▶ **Exercise prompt**: What number of lines in the material contain the word "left"? Give that number alone.

==============================

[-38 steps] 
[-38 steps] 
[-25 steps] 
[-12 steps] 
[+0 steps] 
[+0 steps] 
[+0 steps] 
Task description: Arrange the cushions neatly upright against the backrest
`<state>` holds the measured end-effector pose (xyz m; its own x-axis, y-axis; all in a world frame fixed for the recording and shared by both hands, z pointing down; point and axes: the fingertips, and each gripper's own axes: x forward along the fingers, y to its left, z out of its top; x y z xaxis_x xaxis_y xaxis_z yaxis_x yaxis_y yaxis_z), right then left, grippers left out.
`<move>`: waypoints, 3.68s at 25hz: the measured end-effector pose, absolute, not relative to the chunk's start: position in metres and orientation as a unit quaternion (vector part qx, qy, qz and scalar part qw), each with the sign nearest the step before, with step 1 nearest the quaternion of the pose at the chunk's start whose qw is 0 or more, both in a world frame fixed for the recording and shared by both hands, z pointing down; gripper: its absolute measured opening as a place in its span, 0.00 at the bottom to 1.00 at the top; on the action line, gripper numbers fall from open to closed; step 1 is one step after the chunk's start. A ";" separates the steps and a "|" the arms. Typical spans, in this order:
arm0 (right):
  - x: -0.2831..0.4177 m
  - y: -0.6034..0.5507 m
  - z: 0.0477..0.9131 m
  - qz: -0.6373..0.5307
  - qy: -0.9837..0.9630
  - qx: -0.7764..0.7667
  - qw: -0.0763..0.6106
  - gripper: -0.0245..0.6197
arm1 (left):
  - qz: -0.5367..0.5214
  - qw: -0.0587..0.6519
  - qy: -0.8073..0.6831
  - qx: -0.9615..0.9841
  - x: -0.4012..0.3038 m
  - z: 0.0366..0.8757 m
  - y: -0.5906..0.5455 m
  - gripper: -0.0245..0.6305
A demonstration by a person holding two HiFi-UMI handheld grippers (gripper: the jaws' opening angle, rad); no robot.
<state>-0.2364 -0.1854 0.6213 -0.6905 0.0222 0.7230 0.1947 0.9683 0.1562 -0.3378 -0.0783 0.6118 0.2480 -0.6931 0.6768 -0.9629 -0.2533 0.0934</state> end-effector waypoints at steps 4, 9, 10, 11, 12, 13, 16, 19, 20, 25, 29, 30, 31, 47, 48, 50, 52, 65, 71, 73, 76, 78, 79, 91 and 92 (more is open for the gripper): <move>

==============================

▶ **Task result**: 2